* **Source data**:
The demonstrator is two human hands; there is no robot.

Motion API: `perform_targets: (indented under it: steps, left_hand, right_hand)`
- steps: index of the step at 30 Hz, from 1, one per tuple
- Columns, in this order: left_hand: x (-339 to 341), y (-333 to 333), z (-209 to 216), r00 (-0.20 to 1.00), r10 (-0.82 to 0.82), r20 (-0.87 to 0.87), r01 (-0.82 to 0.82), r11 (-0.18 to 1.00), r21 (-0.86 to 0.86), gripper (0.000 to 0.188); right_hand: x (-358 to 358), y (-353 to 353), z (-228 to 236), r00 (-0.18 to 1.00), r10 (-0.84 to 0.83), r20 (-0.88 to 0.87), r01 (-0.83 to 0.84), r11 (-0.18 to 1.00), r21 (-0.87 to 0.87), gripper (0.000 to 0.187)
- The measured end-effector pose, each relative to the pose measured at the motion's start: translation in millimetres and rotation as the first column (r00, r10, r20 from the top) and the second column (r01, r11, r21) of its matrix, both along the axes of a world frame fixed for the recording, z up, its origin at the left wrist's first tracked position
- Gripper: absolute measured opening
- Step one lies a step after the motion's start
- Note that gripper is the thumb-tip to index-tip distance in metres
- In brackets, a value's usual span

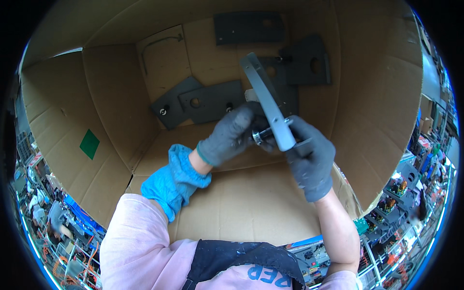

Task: Assembling the internal components and external casing of a MIG-200 welding machine.

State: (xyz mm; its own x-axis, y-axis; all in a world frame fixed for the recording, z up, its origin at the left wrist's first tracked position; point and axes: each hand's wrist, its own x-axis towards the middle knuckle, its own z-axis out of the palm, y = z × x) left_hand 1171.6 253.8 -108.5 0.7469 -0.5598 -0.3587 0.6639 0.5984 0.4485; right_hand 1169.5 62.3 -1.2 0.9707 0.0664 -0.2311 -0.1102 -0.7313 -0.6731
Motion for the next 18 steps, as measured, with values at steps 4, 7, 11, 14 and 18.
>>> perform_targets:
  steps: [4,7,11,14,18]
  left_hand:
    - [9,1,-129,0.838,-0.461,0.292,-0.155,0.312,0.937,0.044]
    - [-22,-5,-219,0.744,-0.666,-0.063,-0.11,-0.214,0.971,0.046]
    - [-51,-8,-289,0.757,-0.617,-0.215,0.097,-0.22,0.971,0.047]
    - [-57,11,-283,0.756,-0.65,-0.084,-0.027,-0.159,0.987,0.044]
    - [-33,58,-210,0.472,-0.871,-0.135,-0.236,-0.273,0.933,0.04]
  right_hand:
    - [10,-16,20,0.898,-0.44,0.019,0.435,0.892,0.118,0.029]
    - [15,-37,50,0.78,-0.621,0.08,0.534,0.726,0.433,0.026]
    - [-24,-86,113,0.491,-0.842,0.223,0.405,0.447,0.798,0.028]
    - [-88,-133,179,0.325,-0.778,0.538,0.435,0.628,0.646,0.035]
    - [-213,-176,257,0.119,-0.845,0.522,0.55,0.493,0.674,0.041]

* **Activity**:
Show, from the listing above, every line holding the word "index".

* **Finished exercise**:
- steps: index of the step at 30 Hz, from 1, one per tuple
- Note that gripper is the thumb-tip to index-tip distance in metres

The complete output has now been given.